In this guide I will explain how to set up wake on lan over the internet without introducing security vulnerabilities. This will be done by allowing only one peer with a static ip to access the device from the internet.
Firewall
First check your PC supports wake on LAN. On some mainboards you have to enable it in the bios in addition to the device manager. Additionally sometimes energy saving options have to be disabled. Enable only listen for „magic packet“ and not „any packet“ or „pattern match“, to prevent accidental wake ups.
Look up the IPv6 address of your PC (not the temporary addresses) and add an exception to the firewall of your router. This example is for a connectbox by unitymedia:
Use the peer with a static IPv6 address as the source (in my case a server) and your pc as the target. Only allow UDP with a random source port. As a target port I used 9, because it seems to be a common port for wake on lan and it’s important that nothing on the pc is listening to this port. Also add a firewall rule on the pc that blocks this port.
Wakeup script
Wake on Lan with magic packet works by sending any type of IP packet containing the „magic“ sequence generated from the MAC address of the target device. This can be sent using any tool capable of sending single packets. I chose socat, because it easily allows specifying a source port and is available on any linux device. There are other tools available for other systems. The script is based on this Stackoverflow answer which explains how to do the same using netcat.

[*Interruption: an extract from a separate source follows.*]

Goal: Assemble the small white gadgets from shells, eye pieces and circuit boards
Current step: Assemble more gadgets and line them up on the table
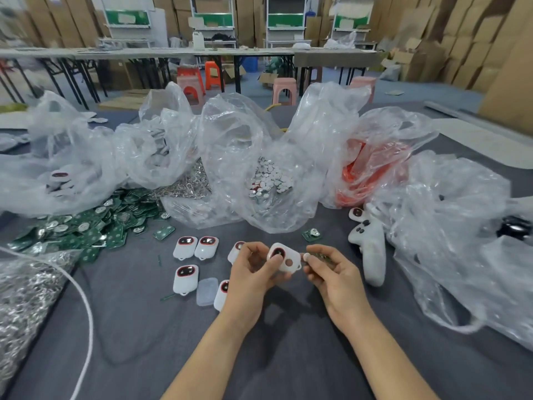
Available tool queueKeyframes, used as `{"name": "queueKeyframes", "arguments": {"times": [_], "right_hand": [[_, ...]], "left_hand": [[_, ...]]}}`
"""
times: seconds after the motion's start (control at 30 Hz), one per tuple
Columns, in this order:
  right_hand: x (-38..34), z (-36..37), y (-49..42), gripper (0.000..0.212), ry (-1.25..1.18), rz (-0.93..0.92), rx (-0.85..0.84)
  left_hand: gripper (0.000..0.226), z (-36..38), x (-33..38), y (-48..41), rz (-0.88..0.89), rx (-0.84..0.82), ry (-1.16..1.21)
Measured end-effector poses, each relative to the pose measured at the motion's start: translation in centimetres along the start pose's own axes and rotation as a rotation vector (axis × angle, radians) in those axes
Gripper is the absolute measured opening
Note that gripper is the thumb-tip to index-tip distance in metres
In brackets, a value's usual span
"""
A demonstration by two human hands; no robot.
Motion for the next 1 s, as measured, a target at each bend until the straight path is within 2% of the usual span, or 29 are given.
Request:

The script uses the MAC of the target device to generate the magic packet and sends it using socat. Edit it to contain your PC Mac, PC Ip and Source port you allowed in the firewall.
#!/bin/bash
MAC=AB:CO:FF:EE:AB:CD
IP=2a02:3246:9533:1234:8653:4532:9843:2345
PORT=9
SOURCE_PORT=12643
echo -e $(echo $(printf 'f%.0s' {1..12}; printf "$(echo $MAC | sed 's/://g')%.0s" {1..16}) | sed -e 's/../\\x&/g') | socat - udp6-datagram:[$IP]:$PORT,sp=$SOURCE_PORT
With my provider (unitymedia) I seem to keep the same public IPv6 prefix forever, so the address of the pc does not change. If it changes with your provider you might have to either occasionally change the ip or add a task on the pc which automatically saves the current ip to the server.
Security
This solution should be very secure, because only one port is opened for one specific peer. So an attacker would have to start by guessing source ip, target ip, and source port. Then the attacker would have to create a packet with a fake source ip, which could not get responses anyway. This packet is then discarded by the firewall, if the pc is on and only if it also contains a valid magic packet and the pc is off, it will turn on. The Wake on Lan protocol does not specify any response, so the attacker would not know, if anything happened. The worst case is that someone turns the pc on remotely without any indication to the attacker.
My use case is to access my powerful pc on the go from my notebook, without keeping it running all the time.
Thank you very much for this valuable information. My old DELL’s NIC listens on port 7 instead of 9 but your instruction worked perfectly.